Pour la marquise, ce salon est une fenêtre ouverte sur le monde: devenue bossue pendant son adolescence, d’une santé fragile qui s’aggrave suite à la naissance d’un enfant mort-né, elle est infirme et ne peut se déplacer. Ce salon et les conversations qui lui donnent vie constituent son rapport au monde et son expérience de la vie. Elle est très consciente des limites de son journal, qui lui sont imposées par son corps défaillant. Le 12 juin 1817, elle écrit: “Je suis persuadée que ce journal paraîtrait bien fastidieux à ceux qui pourraient le parcourir, car ne sortant jamais de ma chambre et de mon canapé, les grands et les petits événements ne m’arrivent que par reflet et par conséquent d’une manière pâle et effacée” (166). Montcalm est une créature du privé. Elle n’est jamais témoin des événements de son époque, à moins qu’ils n’aient lieu dans son salon ou lors de conversations en groupes restreints. Elle rapporte ces événements, qu’elle apprend par la parole de ses invités ou par sa correspondance. Cette limite donne une double particularité à ce journal: bien qu’empêchant de décrire en tant que témoin, cette distance permet à la marquise de se constituer en analyste des événements, la distance forçant la réflexion. Elle se développe alors en tant qu’individu, fine interprète de son temps, aux opinions politiques claires qui cependant n’altèrent pas sa vision d’une situation politique complexe.
De ses amis et de ses rencontres, elle laisse des portraits précis et parfois piquants, qui viennent compléter le tableau des célébrités littéraires de l’époque. De sa rupture avec Chateaubriand, elle fait un récit de l’ambition politique de l’homme, prise plus de pitié que de rancune. De Mme de Genlis, elle s’étonne à la fois de sa grande activité et de sa simplicité, et après une première entrevue qui la déçoit, elle signale avec honnêteté dans une note ajoutée postérieurement que “les rapports plus multipliés que j’ai eus avec elle ont été tout à fait à son avantage” (302). Des dernières années de Mme de Staël, elle ne peut s’empêcher d’ironiser sur un esprit libéral “attachant beaucoup de prix à ce que sa fille soit duchesse” (207). Certes, Montcalm analyse, mais reste en grande partie le produit de son habitus noble.

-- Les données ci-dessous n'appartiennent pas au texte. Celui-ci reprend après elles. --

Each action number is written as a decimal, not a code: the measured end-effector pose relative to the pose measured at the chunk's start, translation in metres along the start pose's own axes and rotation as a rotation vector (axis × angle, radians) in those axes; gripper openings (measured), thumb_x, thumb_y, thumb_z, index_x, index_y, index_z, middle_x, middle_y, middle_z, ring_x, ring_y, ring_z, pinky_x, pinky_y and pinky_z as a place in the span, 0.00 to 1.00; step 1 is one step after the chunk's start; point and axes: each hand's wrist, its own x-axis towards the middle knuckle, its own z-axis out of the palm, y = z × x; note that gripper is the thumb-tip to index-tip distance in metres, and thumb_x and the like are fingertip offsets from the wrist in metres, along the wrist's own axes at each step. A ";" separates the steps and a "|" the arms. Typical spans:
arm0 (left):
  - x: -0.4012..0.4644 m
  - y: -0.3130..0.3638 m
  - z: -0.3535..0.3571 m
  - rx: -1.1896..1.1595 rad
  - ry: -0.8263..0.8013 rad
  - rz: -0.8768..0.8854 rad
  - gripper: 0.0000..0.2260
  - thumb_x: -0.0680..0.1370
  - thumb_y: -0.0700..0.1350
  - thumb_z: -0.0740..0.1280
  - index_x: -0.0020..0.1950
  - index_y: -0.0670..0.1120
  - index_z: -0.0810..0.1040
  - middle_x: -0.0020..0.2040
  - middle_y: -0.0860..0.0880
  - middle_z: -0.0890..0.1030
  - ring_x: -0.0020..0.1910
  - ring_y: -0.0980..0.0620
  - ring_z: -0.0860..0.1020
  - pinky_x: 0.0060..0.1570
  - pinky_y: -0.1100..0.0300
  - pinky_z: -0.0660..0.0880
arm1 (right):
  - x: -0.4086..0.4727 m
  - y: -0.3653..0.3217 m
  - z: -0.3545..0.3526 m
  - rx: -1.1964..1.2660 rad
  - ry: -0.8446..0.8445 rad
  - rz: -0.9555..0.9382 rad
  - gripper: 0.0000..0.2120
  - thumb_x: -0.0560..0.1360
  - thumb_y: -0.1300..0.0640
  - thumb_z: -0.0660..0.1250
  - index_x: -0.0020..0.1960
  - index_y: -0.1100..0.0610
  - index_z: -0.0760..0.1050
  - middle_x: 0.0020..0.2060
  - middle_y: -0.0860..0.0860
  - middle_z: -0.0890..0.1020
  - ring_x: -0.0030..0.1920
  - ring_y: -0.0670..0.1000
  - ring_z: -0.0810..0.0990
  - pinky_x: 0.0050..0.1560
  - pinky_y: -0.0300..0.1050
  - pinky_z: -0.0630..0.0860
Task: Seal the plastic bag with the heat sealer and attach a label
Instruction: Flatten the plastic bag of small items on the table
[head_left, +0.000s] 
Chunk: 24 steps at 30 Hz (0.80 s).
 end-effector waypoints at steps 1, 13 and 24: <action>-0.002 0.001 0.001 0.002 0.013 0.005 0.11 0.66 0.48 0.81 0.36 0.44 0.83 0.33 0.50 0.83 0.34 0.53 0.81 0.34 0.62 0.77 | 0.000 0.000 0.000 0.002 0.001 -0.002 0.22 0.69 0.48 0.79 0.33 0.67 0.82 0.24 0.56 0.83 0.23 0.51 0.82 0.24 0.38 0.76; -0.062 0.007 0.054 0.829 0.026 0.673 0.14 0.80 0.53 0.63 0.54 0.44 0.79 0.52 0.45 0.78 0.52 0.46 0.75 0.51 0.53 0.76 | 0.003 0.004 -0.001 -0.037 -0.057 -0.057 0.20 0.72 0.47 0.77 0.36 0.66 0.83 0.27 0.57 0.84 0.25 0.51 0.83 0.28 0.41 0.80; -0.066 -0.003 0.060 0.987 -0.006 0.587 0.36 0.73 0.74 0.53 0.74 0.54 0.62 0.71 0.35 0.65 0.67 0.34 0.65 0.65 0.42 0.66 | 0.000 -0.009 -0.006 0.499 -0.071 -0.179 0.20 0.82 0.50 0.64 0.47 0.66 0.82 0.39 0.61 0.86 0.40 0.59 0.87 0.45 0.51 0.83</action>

Son infirmité doublée d’une santé maladive entraîne le défaut majeur de ce journal. En effet, la marquise ne peut soutenir son écriture sur de longues périodes, et les vides entre chaque passage donnent parfois un aspect décousu au texte, dont la marquise a une conscience aigüe, qui vient renforcer une souffrance physique et morale qui se découvre à chaque instant, enveloppée d’un voile de pudeur. Masquée bien qu’omniprésente, Montcalm ne décrit jamais les détails de son infirmité, et cette absence textuelle pourrait s’avérer d’un grand intérêt pour les spécialistes du handicap au dix-neuvième siècle. Car la souffrance motive la particularité de ce texte, et sans cette douleur, il ne serait qu’un parmi tant d’autres. Certes, Mon journal se veut un témoignage sur une époque, mais il est aussi le récit de la constitution d’un esprit de critique et d’analyse qui permet à la marquise d’exister malgré un corps défaillant.